El Tribunal Superior de Justicia de Madrid ha declarado que solo tienen cabida aquellos recursos sobre las calles en las que aparece nombre del dictador, lo que reduce a dos los procesos en los que puede estar implicada la organización.

callejero de Madrid
Cartel de la calle General MIllan Astray.

La sección segunda de la sala de lo contencioso-administrativo del Tribunal Superior de Justicia de Madrid (TSJM) ha frenado las aspiraciones de la Fundación Nacional Francisco Franco y le impide recurrir todos los cambios que se produzcan en el callejero de Madrid a raíz de la iniciativa del Gobierno de Manuela Carmena, que procedió a cambiar la denominación de varias calles al considerar que vulneraban la Ley de Memoria Histórica

La sentencia considera que la Fundación Nacional Francisco Franco no tiene "legitimación activa" para recurrir las calles que no estén directamente vinculadas al dictador, por lo que exime de esta medida la Travesía del General Franco, en Carabanchel, y la Plaza del Caudillo, en El Pardo. Esos nombres, por ahora, seguirán eliminados del callejero. 

Esta resolución del TSJM sale a la luz un día después de que este mismo tribunal ordenara mantener las calles en homenaje a la División Azul y al General franquista Millán Astray al concluir que no incumple dicha Ley de 2007.

La sentencia que para los pies a la organización que hace apología de la figura del dictador se produce a partir de un recurso presentado por la Federación Estatal de Foros por la Memoria y la Plataforma contra la Impunidad del Franquismo, que alegaba que no se podían admitir los procedimientos de la Fundación Franco "por falta de legitimación activa de la Fundación al no acreditarse que ostente un derecho o interés legítimo". 

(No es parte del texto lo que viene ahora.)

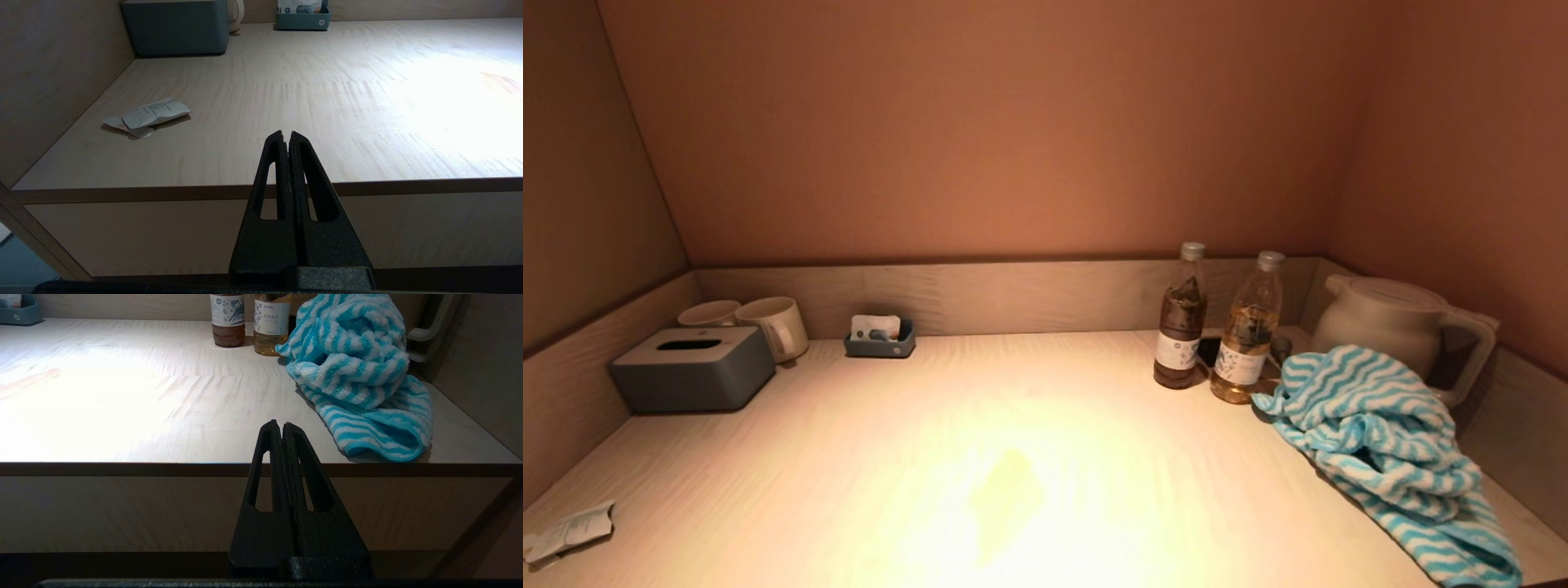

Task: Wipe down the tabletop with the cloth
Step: Pick up the tablecloth

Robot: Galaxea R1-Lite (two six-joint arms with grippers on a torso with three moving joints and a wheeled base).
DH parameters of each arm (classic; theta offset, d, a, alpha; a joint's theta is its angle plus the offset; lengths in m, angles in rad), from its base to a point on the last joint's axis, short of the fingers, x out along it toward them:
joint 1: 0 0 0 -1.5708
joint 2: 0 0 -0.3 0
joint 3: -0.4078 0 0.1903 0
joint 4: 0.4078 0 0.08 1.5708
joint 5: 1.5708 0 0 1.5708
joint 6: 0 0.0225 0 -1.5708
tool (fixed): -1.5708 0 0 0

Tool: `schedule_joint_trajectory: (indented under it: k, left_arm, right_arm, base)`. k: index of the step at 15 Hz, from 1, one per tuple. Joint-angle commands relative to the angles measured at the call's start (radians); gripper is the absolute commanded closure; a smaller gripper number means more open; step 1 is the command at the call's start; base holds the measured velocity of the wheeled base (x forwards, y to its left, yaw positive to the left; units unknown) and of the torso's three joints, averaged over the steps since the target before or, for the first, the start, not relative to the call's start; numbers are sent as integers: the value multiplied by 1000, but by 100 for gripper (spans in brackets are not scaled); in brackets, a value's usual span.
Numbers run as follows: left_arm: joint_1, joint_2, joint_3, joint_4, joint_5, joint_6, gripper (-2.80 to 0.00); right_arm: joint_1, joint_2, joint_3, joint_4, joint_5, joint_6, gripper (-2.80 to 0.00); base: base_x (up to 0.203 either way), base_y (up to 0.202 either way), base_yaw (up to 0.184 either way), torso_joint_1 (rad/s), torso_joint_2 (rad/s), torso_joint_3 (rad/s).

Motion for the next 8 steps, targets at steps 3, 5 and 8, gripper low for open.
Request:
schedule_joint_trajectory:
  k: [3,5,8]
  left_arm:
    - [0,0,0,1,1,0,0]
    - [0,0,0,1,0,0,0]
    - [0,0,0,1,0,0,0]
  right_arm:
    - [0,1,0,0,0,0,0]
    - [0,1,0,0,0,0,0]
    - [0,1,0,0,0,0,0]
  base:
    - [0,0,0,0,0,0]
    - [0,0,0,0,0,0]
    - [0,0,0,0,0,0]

El TSJM recuerda que "se establece la exigencia de un vínculo concreto entre los intereses que estatutariamente representan las asociaciones y el objeto del debate en el recurso pues también en el ámbito de defensa de los intereses de las asociaciones es preciso que exista un interés legítimo para justificar su legitimación como se predica de la de cualquier persona física". Por tanto, solo permite a la Fundación seguir activa en los recursos que afectan directamente al nombre del dictador. 

De este modo, y a juzgar por los valores y principios que la propia organización  promulga, la sentencia lo considera "insuficiente para apreciar la legitimación activa de la Fundación recurrente en relación con el cambio de nombre de las calles a excepción de la número 6, Travesía del General Franco, y de la número 18 Plaza del Caudillo, pues en relación con las demás calles, no apreciamos un vínculo concreto".